Daniel was the perfect son serving as an altar boy at Our Lady of Grace Church, volunteering at the school and later doing the same at St Joseph’s High School in West New York which I also attended to be near him before he went to St. Peter’s College. He had a somewhat caustic whit and was the go to guy in the neighborhood in problem solving. He had countless friends and I was always welcomed into groups when people were told “she’s okay. She’s Daniel’s sister.” He let me play with his GI Joe dolls and his matchbox cars. He had many health issues in his life but never complained.
One of the jobs I had when he had a hernia operation and couldn’t bend over to pick things off the floor was to help him with these tasks. I never knew how one person could drop so many decks of cards, utensils, change and paper clips on the floor. He would drop these with a devilish look in my direction. But you had to love him.
He was never one to complain or show a lot of emotion, only when he married and his daughter was born—then he was a happy man with a capital H. and when his daughter and son in law had two children he was blissful. A hard worker, the guy who started his work life as a stock boy at Rite Aide, he ended up being a vice president at Citicorp having risen through the ranks over 40 years. He was the epitomy of our parents’ creed to him, our brother Brian and myself that hard work paid off.
I miss you. I love you. You left us too soon.

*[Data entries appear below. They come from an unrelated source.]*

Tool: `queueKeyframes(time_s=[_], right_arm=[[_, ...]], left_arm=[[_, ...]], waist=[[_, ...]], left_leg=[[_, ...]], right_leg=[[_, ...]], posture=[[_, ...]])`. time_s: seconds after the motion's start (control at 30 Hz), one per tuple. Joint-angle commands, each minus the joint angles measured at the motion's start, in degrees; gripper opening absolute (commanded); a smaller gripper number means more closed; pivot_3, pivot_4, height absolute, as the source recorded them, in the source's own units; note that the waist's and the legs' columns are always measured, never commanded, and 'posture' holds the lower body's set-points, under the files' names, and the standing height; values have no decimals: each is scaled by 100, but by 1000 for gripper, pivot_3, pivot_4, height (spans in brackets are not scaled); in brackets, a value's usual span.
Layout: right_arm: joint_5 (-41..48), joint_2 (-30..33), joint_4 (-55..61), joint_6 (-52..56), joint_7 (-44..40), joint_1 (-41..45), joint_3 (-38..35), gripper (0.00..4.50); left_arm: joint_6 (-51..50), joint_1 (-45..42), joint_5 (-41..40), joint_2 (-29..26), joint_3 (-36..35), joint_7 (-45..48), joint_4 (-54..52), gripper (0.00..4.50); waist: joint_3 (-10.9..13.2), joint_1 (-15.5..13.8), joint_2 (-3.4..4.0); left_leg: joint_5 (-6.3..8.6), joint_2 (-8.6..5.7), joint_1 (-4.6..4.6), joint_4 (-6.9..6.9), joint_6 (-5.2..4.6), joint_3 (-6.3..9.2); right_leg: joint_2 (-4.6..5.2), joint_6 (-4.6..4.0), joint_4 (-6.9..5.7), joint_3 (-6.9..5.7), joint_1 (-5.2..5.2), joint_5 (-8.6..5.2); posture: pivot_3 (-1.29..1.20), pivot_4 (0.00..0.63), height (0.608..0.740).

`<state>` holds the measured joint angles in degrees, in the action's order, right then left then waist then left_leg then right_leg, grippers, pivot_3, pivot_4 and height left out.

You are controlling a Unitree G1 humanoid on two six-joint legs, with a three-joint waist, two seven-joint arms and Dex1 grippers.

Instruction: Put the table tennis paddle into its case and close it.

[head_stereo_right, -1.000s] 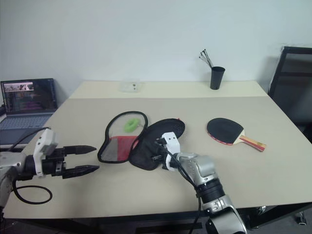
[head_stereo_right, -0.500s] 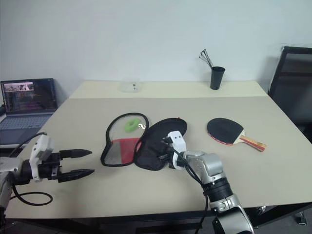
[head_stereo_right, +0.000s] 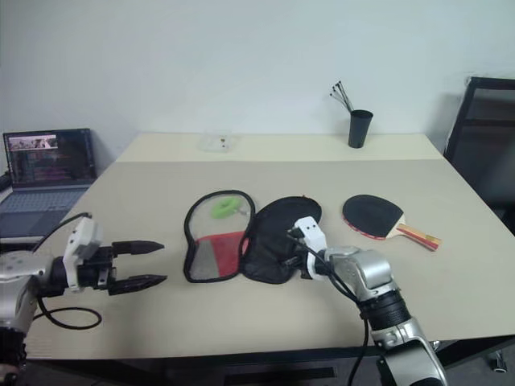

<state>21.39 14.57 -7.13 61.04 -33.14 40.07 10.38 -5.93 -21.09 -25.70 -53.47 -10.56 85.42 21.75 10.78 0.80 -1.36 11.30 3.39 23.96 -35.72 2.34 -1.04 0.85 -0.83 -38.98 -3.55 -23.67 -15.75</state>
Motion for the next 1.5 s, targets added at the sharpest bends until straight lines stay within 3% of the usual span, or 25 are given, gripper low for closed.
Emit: queueKeyframes(time_s=[0.03, 0.23, 0.47, 0.8, 1.23, 1.33, 1.5], right_arm=[[-36, 423, -187, -135, -517, 334, 83, 74], [-263, 1011, -828, -539, -1422, 734, 532, 74], [-751, 1114, -2002, -1294, -2066, 1335, 788, 74], [-1237, 1017, -3011, -1958, -2464, 1693, 827, 74], [-1387, 956, -3232, -2112, -2345, 1753, 603, 74], [-1416, 963, -3184, -2140, -2236, 1716, 494, 657], [-1477, 1063, -2968, -2139, -2266, 1618, 475, 2364]], left_arm=[[-341, -143, -89, 43, 107, -134, -680, 4309], [-1120, -113, -305, 111, 219, -524, -1778, 4309], [-2216, -349, -615, 70, 279, -1096, -2871, 4309], [-2721, -559, -730, 0, 275, -1296, -3159, 4309], [-2311, -407, -545, 67, 313, -1128, -2821, 4309], [-2175, -341, -520, 77, 320, -1095, -2743, 4309], [-2018, -279, -496, 81, 314, -1033, -2630, 4309]], waist=[[0, 2, 0], [1, 2, -1], [3, 8, -5], [3, 14, -5], [3, 16, -5], [3, 15, -5], [3, 16, -5]], left_leg=[[0, 0, 0, 0, 0, -2], [1, 4, 1, 1, -1, -8], [2, 4, -1, -3, 0, -24], [6, 6, -6, -3, 2, -60], [6, 10, -7, -14, 3, -72], [6, 10, -6, -13, 3, -76], [7, 13, -6, -12, 4, -82]], right_leg=[[-1, 0, 0, 3, 0, 0], [-9, 0, 2, 11, -4, 0], [-48, 1, -3, 31, -10, 1], [-70, -1, -4, 73, -28, 3], [-77, -26, -7, 87, -33, 18], [-77, -26, -8, 91, -36, 18], [-78, -27, -8, 100, -40, 19]], posture=[[0, 150, 740], [0, 150, 740], [0, 150, 740], [0, 150, 740], [0, 150, 740], [0, 150, 740], [0, 150, 740]])
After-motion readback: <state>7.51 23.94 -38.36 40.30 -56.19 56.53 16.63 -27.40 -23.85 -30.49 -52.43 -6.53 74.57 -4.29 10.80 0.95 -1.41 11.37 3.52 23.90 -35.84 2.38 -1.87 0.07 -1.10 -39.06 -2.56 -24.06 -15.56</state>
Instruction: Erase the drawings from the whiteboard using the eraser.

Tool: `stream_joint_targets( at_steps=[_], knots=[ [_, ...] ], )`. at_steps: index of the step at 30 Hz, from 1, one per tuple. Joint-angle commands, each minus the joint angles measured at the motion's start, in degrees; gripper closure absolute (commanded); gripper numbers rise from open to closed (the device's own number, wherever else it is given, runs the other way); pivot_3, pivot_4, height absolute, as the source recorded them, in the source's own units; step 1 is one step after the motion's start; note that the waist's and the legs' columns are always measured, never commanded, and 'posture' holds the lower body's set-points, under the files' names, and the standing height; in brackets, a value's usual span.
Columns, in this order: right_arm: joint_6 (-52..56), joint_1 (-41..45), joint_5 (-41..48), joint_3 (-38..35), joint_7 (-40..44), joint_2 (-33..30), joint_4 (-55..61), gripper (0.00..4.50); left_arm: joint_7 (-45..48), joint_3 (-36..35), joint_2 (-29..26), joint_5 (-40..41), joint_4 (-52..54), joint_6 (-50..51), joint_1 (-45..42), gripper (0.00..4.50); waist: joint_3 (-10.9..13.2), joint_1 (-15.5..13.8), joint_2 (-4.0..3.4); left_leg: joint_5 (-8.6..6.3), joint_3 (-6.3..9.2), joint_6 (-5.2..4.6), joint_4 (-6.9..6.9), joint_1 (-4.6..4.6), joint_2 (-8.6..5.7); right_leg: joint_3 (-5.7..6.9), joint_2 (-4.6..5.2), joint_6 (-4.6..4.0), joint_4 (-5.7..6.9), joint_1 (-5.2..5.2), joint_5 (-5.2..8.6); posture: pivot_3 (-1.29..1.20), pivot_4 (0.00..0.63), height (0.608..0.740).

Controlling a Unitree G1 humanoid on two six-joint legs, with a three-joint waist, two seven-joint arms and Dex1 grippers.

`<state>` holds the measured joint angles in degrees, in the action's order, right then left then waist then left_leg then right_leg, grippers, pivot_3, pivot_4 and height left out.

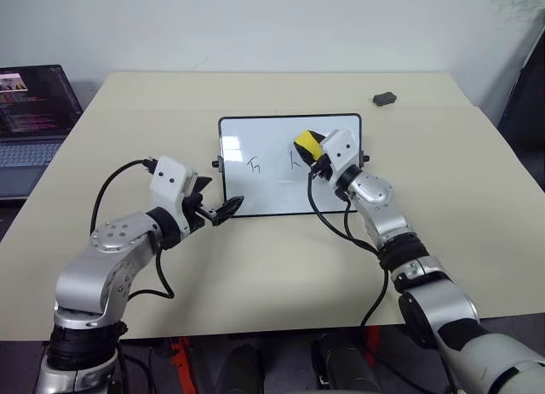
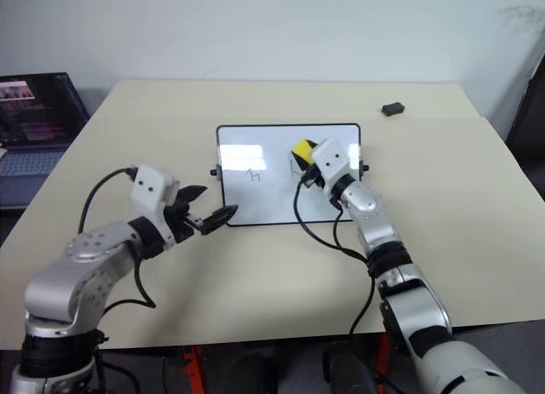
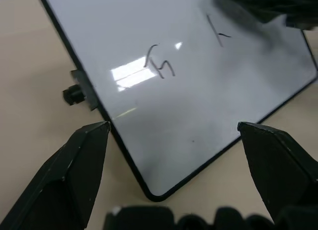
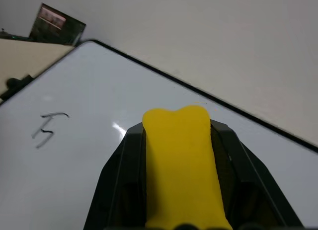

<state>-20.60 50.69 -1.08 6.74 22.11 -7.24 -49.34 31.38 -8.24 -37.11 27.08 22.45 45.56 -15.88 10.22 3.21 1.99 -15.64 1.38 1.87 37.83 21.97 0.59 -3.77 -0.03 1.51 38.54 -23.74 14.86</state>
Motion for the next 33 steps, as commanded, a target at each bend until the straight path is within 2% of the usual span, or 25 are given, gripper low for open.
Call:
stream_joint_targets(
  at_steps=[1, 5, 10, 13, 17, 21, 24, 28, 33],
  knots=[
    [-1.5, 0.4, -1.2, -0.3, -1.0, 0.9, -5.2, 3.20, 2.4, -0.1, -1.1, 0.4, -0.2, -1.6, -1.2, 0.00, 0.0, 0.1, 0.00, 0.00, -0.01, 0.00, 0.00, 0.00, 0.00, -0.01, 0.01, 0.00, 0.00, 0.00, 0.00, 0.00, 0.150, 0.740],
    [-2.0, -3.2, -4.1, 2.8, 1.9, 0.7, -6.7, 3.20, 3.0, 0.0, -0.9, 0.1, -0.5, -1.7, -1.5, 0.00, 0.0, 0.1, 0.02, 0.00, -0.01, 0.00, 0.06, -0.21, 0.00, -0.02, 0.01, 0.00, 0.12, 0.15, -0.01, 0.00, 0.150, 0.740],
    [-3.2, -9.6, -8.4, 7.3, 5.0, -1.4, -4.8, 3.20, 3.6, -0.1, -0.7, -0.1, -0.5, -2.0, -1.5, 0.00, 0.0, 0.5, 0.03, 0.00, -0.05, -0.01, 0.02, -1.13, 0.02, -0.08, -0.04, 0.05, 0.12, 1.04, 0.07, 0.00, 0.150, 0.740],
    [-4.2, -10.9, -10.3, 9.0, 4.8, -2.7, -2.6, 3.20, 3.7, -0.1, -0.8, -0.2, -0.8, -2.4, -1.4, 0.00, 0.0, 0.7, 0.03, 0.01, -0.07, -0.02, 0.04, -1.68, 0.03, -0.14, -0.06, 0.25, 0.02, 1.58, 0.23, 0.00, 0.150, 0.740],
    [-6.2, -10.0, -10.1, 8.3, 4.0, -3.4, 2.2, 3.20, 3.9, 0.0, -0.8, -0.4, -1.1, -2.8, -1.2, 0.00, 0.0, 0.9, 0.03, 0.10, -0.10, -0.12, 0.05, -1.85, -0.01, -0.22, -0.06, -0.05, 0.08, 1.69, 0.40, 0.00, 0.150, 0.740],
    [-8.4, -5.8, -6.0, 5.0, 4.3, -2.4, 7.5, 3.20, 4.0, 0.2, -0.6, -0.5, -1.2, -2.8, -1.0, 0.00, 0.0, 0.9, -0.02, 0.09, -0.07, -0.11, 0.02, -1.46, 0.01, -0.17, -0.07, 0.23, 0.08, 1.35, 0.24, 0.00, 0.150, 0.740],
    [-7.4, -1.9, -3.9, 3.0, 3.7, -1.3, 7.7, 3.20, 4.1, 0.2, -0.6, -0.5, -1.2, -2.9, -1.1, 0.00, 0.0, 1.0, -0.01, 0.08, -0.07, -0.08, 0.06, -0.51, 0.00, -0.16, -0.04, -0.02, 0.23, 0.38, 0.03, 0.00, 0.150, 0.740],
    [-5.6, 3.8, -4.4, 1.8, 1.3, -0.2, 0.6, 3.20, 4.0, 0.4, 0.1, -0.3, -1.3, -3.5, -2.2, 0.00, 0.0, 1.0, -0.01, 0.04, -0.02, -0.01, -0.02, 0.13, 0.07, -0.07, -0.03, -0.06, 0.30, -0.31, 0.02, 0.00, 0.150, 0.740],
    [-4.7, 8.1, -5.3, 1.7, -2.2, 1.4, -6.5, 3.20, 4.0, 1.1, 0.4, -0.6, -1.6, -3.6, -2.7, 0.00, 0.0, 1.1, -0.02, -0.01, -0.02, 0.04, -0.03, 0.26, 0.03, -0.05, 0.05, -0.08, 0.16, -0.34, 0.03, 0.00, 0.150, 0.740]
  ],
)
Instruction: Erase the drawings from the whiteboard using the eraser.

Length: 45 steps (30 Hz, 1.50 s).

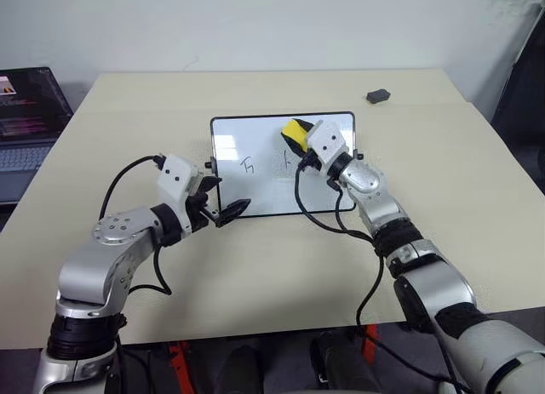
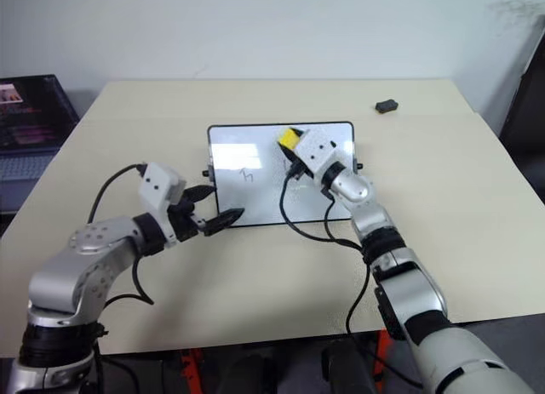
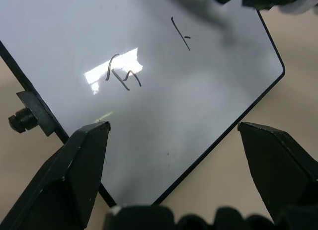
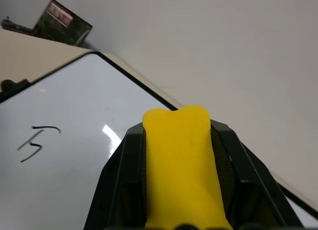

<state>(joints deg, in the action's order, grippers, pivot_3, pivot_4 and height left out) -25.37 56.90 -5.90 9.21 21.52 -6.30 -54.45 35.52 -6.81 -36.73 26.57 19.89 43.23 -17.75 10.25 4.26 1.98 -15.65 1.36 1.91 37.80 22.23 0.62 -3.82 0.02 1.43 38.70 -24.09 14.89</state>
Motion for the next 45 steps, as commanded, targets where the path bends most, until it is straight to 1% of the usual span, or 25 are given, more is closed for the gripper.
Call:
stream_joint_targets(
  at_steps=[1, 5, 9, 13, 14, 15, 17, 19, 21, 22, 26, 29, 33, 38, 42, 45],
  knots=[
    [0.5, 2.0, -0.9, -0.4, -1.6, 0.8, -2.0, 3.20, -0.1, -0.3, 0.0, -0.1, 1.1, -1.3, -0.8, 0.00, 0.0, 0.0, 0.00, 0.00, -0.01, 0.00, 0.01, 0.01, -0.01, 0.00, 0.02, 0.00, 0.00, 0.00, 0.00, 0.00, 0.150, 0.740],
    [3.6, -1.1, -3.1, 1.8, 0.2, 0.5, -3.1, 3.20, -0.1, -0.3, -0.1, 0.1, 1.5, -1.0, -0.8, 0.00, 0.0, 0.0, 0.01, 0.00, -0.01, 0.00, 0.04, 0.00, -0.03, 0.01, 0.03, 0.01, 0.04, 0.01, 0.00, 0.00, 0.150, 0.740],
    [7.0, -5.8, -4.6, 4.1, 4.0, -1.0, -0.7, 3.20, -0.1, -0.5, -0.3, 0.2, 1.6, -0.9, -1.0, 0.00, 0.0, 0.1, 0.02, 0.00, 0.02, 0.00, 0.05, -0.26, -0.02, 0.04, 0.01, 0.01, 0.17, 0.17, 0.00, 0.00, 0.150, 0.740],
    [12.7, -9.8, -5.5, 5.6, 6.7, -2.8, 2.8, 3.20, -0.1, -0.3, -0.1, 0.2, 1.4, -0.9, -1.4, 0.00, 0.0, 0.3, 0.03, 0.00, 0.04, -0.01, 0.05, -1.00, -0.05, 0.04, -0.01, 0.03, 0.13, 0.93, 0.02, 0.00, 0.150, 0.740],
    [13.9, -10.5, -5.5, 5.8, 7.2, -3.1, 3.8, 3.20, -0.1, -0.2, -0.1, 0.2, 1.3, -0.9, -1.5, 0.00, 0.0, 0.3, 0.02, 0.01, 0.01, -0.01, 0.05, -1.21, -0.06, 0.01, -0.01, 0.07, 0.10, 1.15, 0.06, 0.00, 0.150, 0.740],
    [14.8, -10.9, -5.5, 5.8, 7.3, -3.2, 4.7, 3.20, -0.1, -0.1, 0.0, 0.1, 1.2, -1.0, -1.6, 0.00, 0.0, 0.3, 0.02, 0.02, 0.02, -0.03, 0.06, -1.45, -0.04, 0.01, -0.05, 0.30, 0.02, 1.43, 0.21, 0.00, 0.150, 0.740],
    [16.5, -11.4, -5.3, 6.0, 8.0, -3.3, 6.6, 3.20, -0.1, 0.0, 0.0, 0.1, 1.1, -1.0, -1.7, 0.00, 0.0, 0.3, 0.02, 0.03, 0.04, -0.04, 0.06, -1.92, -0.01, 0.00, -0.09, 0.30, -0.09, 1.91, 0.23, 0.00, 0.150, 0.740],
    [17.5, -11.5, -4.9, 5.9, 8.4, -3.2, 8.7, 3.20, -0.1, 0.0, 0.1, 0.1, 1.1, -1.0, -1.7, 0.00, 0.0, 0.3, 0.03, 0.06, 0.02, -0.08, 0.06, -2.03, -0.02, -0.05, -0.09, 0.09, -0.08, 1.99, 0.35, 0.00, 0.150, 0.740],
    [17.5, -11.5, -4.0, 5.4, 9.1, -2.8, 11.3, 3.20, -0.1, 0.0, 0.1, 0.1, 1.2, -1.0, -1.7, 0.00, 0.0, 0.3, 0.03, 0.07, 0.02, -0.09, 0.07, -2.02, -0.02, -0.05, -0.09, 0.14, -0.05, 1.98, 0.32, 0.00, 0.150, 0.740],
    [17.0, -11.3, -3.3, 5.1, 9.5, -2.4, 12.9, 3.20, -0.2, 0.0, 0.1, 0.1, 1.2, -0.9, -1.6, 0.00, 0.0, 0.4, 0.03, 0.07, 0.01, -0.09, 0.06, -2.01, -0.02, -0.06, -0.10, 0.28, -0.05, 1.95, 0.24, 0.00, 0.150, 0.740],
    [14.6, -9.6, -0.7, 2.9, 8.0, -0.8, 17.8, 3.20, -0.5, -0.3, 0.2, 0.2, 1.5, -0.8, -1.2, 0.00, 0.0, 0.5, 0.00, 0.06, 0.04, -0.08, 0.03, -1.61, 0.01, -0.01, -0.11, 0.28, -0.07, 1.60, 0.24, 0.00, 0.150, 0.740],
    [15.0, -6.4, 1.3, 0.3, 5.4, 0.7, 18.7, 3.20, -0.7, -0.9, 0.0, 0.3, 2.1, -0.7, -0.3, 0.00, 0.0, 0.5, 0.00, 0.04, -0.01, -0.05, 0.03, -0.85, -0.01, -0.07, -0.10, 0.02, 0.11, 0.76, 0.04, 0.00, 0.150, 0.740],
    [15.0, -1.9, 1.7, -1.7, 1.9, 1.5, 15.1, 3.20, -1.2, -1.4, 0.0, 0.4, 2.7, -0.7, 0.9, 0.00, 0.0, 0.4, -0.01, 0.04, 0.07, -0.02, 0.04, 0.10, 0.04, 0.03, -0.08, -0.01, 0.23, -0.17, 0.01, 0.00, 0.150, 0.740],
    [15.7, 0.7, 0.5, -1.7, -0.1, 2.4, 9.3, 3.20, -2.1, -1.5, 0.5, 0.6, 3.4, -0.8, 1.9, 0.00, 0.0, 0.3, 0.00, -0.01, 0.13, 0.03, 0.01, 0.26, 0.00, 0.13, 0.02, -0.02, -0.02, -0.19, 0.02, 0.00, 0.150, 0.740],
    [16.6, 0.1, -0.1, -0.2, 1.5, 2.8, 8.4, 3.20, -2.6, -1.6, 0.6, 0.7, 3.8, -0.8, 2.3, 0.00, 0.0, 0.4, -0.01, -0.01, 0.10, 0.03, 0.05, 0.30, -0.04, 0.12, 0.08, -0.01, -0.04, -0.19, 0.01, 0.00, 0.150, 0.740],
    [18.8, -2.7, -0.8, 2.0, 4.7, 2.6, 10.5, 3.20, -2.7, -1.8, 0.6, 0.7, 3.8, -0.9, 2.5, 0.00, 0.0, 0.4, 0.00, -0.01, 0.13, 0.03, 0.06, 0.28, -0.04, 0.17, 0.08, -0.01, 0.05, -0.18, 0.01, 0.00, 0.150, 0.740]
  ],
)
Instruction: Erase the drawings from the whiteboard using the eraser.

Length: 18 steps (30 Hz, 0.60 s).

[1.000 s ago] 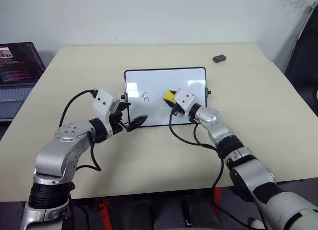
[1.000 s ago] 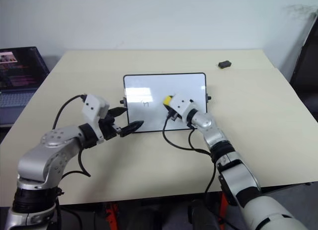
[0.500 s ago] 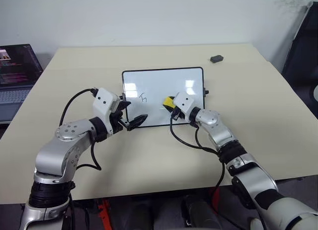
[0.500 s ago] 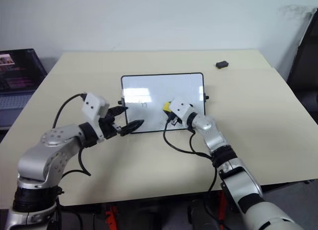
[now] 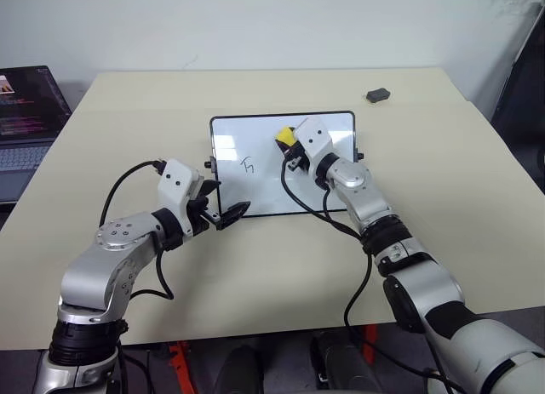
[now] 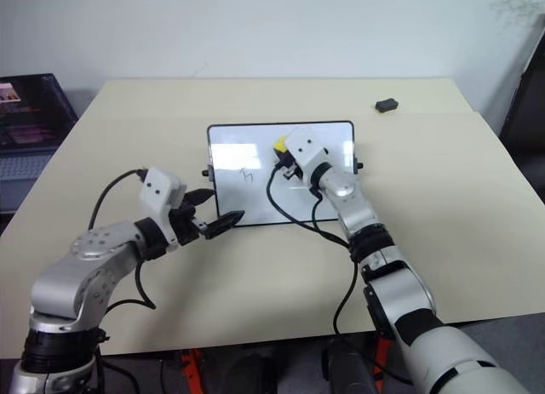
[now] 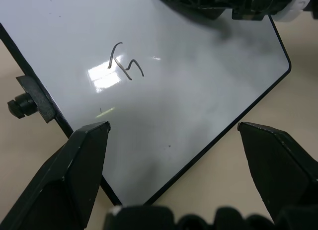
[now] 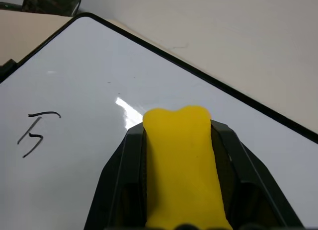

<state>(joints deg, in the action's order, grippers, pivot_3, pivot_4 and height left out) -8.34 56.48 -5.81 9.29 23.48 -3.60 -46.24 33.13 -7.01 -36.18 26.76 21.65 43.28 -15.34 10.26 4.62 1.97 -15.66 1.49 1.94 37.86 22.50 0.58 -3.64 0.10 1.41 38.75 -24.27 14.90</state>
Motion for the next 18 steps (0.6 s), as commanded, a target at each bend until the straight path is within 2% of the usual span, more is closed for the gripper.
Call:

The only thought that comforts me is that the angels must have gotten lonely in heaven and needed a go to guy in Daniel to make sure things ran correctly with the help of our deceased parents, Katherine and Maurice Fitzgibbons, my wonderful Uncle Mickey and unforgettable cousin Maurice. Do me a favor Dan and if you see a beautiful Dalmatian named Sam in heaven, let him know how much with love him too.